There have been multiple reports of allergic reactions associated with acute coronary syndromes. This has been classically described as Kounis syndrome, which was first published in 1991 [1, 2]. There have been 3 types of Kounis syndrome described: vasospastic anginal form, known preexisting coronary atheromatous disease, and that associated with stent thrombosis [3, 4]. The vast array of cytokines released from mast cell degranulation, along with histamine, neutral proteases, tryptase, chymase, arachidonic acid products and platelet-activating growth factor have been postulated as the mediators responsible for these coronary events [1, 2, 5]. Most of the cases described in this context report acute coronary events, which happen alongside the allergic or anaphylactoid reaction. Our case is unique in that, unlike classic Kounis syndrome, the acute coronary event in this case did not present concurrently with the allergic reaction; rather it took nearly 48 hours to present. This finding implies that many other mediators, especially slow mediators of inflammation, may play a role in delayed development of acute coronary events along with left ventricular systolic dysfunction during episodes of angioedema and anaphylaxis.

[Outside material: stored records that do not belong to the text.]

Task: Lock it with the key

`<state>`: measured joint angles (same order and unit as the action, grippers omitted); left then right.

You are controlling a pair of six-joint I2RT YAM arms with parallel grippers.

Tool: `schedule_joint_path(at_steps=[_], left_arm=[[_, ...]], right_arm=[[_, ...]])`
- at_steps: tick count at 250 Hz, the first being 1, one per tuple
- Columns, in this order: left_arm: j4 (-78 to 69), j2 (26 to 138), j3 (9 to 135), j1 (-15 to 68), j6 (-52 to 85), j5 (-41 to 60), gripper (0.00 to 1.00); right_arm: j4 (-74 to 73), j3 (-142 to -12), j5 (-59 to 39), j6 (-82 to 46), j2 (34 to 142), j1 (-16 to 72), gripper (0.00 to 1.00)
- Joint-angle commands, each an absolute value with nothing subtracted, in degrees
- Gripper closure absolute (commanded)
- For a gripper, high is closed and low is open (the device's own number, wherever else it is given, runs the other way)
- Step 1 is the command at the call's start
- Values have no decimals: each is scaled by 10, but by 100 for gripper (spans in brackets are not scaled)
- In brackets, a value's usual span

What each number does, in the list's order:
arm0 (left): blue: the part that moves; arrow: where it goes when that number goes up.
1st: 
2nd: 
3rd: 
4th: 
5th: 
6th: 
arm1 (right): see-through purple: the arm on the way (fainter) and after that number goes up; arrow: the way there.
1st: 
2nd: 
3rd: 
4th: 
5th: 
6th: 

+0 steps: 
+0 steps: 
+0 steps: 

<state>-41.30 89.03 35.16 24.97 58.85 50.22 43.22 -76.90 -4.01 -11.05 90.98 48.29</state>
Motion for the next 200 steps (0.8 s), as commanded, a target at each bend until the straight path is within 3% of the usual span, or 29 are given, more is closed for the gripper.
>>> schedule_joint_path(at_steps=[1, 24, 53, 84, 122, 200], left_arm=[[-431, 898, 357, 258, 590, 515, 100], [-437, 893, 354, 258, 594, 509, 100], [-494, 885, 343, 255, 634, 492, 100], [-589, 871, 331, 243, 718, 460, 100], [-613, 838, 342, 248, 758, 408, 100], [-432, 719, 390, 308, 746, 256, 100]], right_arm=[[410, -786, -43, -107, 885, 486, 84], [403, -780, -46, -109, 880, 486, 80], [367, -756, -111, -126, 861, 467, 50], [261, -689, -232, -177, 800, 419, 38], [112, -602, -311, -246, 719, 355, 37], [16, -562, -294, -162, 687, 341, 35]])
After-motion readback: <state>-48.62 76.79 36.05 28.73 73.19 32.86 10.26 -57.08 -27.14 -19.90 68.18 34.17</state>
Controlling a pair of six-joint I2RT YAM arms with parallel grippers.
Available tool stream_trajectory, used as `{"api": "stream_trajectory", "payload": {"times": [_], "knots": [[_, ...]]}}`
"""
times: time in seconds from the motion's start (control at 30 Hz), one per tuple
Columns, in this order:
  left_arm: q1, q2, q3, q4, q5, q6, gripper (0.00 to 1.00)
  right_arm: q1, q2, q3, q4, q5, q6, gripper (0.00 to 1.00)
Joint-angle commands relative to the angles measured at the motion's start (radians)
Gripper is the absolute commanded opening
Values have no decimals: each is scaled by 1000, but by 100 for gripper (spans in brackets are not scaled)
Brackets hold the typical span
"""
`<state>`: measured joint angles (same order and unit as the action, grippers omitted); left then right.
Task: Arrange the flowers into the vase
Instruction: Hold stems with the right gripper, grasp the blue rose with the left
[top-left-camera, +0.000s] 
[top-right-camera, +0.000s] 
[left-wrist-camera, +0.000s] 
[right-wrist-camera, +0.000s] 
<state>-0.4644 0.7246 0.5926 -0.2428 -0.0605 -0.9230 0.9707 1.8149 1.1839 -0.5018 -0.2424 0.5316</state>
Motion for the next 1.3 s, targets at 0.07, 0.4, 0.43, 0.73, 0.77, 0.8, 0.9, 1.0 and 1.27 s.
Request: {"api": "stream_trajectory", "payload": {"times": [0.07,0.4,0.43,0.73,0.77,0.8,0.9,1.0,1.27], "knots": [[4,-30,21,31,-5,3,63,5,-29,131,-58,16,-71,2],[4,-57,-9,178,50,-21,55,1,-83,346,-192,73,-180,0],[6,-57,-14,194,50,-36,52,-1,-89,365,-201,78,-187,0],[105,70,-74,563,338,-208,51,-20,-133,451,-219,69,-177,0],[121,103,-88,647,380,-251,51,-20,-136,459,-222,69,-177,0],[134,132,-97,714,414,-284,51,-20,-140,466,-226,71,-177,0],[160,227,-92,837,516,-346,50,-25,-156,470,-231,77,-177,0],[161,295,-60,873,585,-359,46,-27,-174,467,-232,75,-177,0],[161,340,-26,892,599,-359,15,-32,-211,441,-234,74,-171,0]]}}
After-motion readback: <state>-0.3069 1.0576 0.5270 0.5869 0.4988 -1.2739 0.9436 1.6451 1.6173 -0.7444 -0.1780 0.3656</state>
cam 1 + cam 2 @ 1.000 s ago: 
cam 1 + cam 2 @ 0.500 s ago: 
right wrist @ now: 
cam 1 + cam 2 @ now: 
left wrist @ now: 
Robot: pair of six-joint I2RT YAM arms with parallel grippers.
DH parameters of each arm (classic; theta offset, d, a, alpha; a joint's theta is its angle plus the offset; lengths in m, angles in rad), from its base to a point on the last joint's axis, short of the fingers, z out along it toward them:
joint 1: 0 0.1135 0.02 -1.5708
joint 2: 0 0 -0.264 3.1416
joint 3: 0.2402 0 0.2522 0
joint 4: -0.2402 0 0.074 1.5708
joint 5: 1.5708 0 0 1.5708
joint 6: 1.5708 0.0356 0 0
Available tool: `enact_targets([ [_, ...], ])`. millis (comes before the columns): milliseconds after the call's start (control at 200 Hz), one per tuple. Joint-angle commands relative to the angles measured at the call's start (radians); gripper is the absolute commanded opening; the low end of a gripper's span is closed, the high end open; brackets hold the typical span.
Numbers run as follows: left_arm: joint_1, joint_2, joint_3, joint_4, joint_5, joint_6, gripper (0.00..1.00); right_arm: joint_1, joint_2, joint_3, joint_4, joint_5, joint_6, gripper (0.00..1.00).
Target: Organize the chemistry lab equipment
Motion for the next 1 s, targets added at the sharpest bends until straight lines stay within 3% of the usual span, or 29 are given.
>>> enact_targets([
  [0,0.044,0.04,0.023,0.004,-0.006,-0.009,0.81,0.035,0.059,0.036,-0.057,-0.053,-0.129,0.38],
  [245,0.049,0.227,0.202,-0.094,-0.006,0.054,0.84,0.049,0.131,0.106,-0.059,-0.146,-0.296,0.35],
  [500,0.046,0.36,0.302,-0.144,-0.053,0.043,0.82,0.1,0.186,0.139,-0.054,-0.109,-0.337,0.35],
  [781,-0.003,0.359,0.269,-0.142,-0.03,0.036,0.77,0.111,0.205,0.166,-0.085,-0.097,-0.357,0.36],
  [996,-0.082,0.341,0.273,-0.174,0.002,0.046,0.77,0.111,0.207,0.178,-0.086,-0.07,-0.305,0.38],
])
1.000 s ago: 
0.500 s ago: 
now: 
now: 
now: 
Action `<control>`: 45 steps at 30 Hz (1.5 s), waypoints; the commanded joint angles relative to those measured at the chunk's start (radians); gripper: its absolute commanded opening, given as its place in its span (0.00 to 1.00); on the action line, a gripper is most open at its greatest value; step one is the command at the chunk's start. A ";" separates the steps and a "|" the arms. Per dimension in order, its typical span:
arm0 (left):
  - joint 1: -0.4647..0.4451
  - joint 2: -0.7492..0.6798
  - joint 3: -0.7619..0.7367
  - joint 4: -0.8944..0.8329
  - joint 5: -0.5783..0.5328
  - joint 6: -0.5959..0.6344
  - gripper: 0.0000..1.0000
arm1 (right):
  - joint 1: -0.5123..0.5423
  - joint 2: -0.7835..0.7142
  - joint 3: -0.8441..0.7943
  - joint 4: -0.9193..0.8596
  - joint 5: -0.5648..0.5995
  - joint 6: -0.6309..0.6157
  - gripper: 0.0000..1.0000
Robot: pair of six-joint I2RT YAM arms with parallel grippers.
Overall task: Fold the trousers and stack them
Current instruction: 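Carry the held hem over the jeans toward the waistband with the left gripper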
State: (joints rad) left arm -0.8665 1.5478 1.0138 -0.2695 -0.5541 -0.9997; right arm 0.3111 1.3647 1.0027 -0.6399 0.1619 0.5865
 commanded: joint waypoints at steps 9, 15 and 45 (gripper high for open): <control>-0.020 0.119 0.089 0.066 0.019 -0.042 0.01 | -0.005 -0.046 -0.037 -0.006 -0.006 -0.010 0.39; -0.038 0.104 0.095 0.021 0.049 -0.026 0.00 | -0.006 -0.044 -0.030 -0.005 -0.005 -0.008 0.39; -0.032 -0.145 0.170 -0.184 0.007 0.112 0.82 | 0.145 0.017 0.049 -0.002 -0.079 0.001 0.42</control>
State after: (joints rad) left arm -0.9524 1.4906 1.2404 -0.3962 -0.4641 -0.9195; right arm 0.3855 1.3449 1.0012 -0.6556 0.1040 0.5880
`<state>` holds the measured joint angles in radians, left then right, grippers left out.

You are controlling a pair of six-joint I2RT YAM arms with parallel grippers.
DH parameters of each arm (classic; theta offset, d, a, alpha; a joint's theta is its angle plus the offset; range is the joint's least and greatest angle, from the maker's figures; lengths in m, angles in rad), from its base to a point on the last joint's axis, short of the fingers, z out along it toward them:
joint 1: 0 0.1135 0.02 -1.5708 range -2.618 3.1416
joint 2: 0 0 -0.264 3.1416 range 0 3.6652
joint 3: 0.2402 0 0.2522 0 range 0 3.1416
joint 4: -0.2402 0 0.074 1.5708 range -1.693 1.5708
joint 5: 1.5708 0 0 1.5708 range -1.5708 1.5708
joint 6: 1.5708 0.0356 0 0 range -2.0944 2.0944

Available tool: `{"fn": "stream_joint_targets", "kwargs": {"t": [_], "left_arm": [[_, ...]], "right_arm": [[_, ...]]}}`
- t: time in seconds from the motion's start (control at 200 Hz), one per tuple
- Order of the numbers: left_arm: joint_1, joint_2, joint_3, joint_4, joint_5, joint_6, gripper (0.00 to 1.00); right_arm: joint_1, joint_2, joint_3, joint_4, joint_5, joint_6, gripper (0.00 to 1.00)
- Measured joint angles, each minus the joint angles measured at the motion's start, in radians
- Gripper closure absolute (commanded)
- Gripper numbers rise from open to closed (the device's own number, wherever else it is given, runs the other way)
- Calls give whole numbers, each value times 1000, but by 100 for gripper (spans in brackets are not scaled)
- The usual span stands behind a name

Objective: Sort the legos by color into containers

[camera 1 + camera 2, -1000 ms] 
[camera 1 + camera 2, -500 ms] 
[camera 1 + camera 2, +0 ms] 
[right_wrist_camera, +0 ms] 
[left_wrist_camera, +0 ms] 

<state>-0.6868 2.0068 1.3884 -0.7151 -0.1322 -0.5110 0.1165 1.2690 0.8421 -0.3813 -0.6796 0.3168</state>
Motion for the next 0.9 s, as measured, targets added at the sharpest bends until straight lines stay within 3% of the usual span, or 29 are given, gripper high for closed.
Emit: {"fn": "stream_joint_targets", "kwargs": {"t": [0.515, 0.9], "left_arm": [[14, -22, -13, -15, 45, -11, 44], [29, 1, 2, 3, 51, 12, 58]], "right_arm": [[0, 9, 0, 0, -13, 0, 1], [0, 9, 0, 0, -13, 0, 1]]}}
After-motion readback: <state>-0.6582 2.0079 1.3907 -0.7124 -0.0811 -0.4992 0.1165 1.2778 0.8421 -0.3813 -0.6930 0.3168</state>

Treatments of such allergic reactions associated with acute coronary events necessitate addressing both these parts individually. This may pose a clinical challenge as many medications involved in treating acute coronary syndrome such as morphine, aspirin, and heparin can by itself trigger mast cell degranulation and precipitate coronary events. Epinephrine, used to treat allergic reactions, could also precipitate coronary events, which demands its cautious use especially in a patient with preexisting CAD. It is worthwhile to check serial troponins on these patients presenting with severe allergic reactions [6].

4. Conclusion

The association of anaphylaxis, angioedema, and other allergic reactions with acute coronary syndromes is well documented and represents an entity known as Kounis syndrome. While three variants of this syndrome exist, our case exemplifies that there may be other previously undefined pathophysiologic mechanisms present. We describe a case of anaphylaxis and angioedema with delayed coronary event findings suggestive of the possibility of a late inflammatory response resulting in myocardial injury. To our knowledge, no previous documentation of this variant exists, warranting further research and studies in the pathophysiology of acute coronary syndromes secondary to such an event, particularly with focus on delayed mediators of inflammation.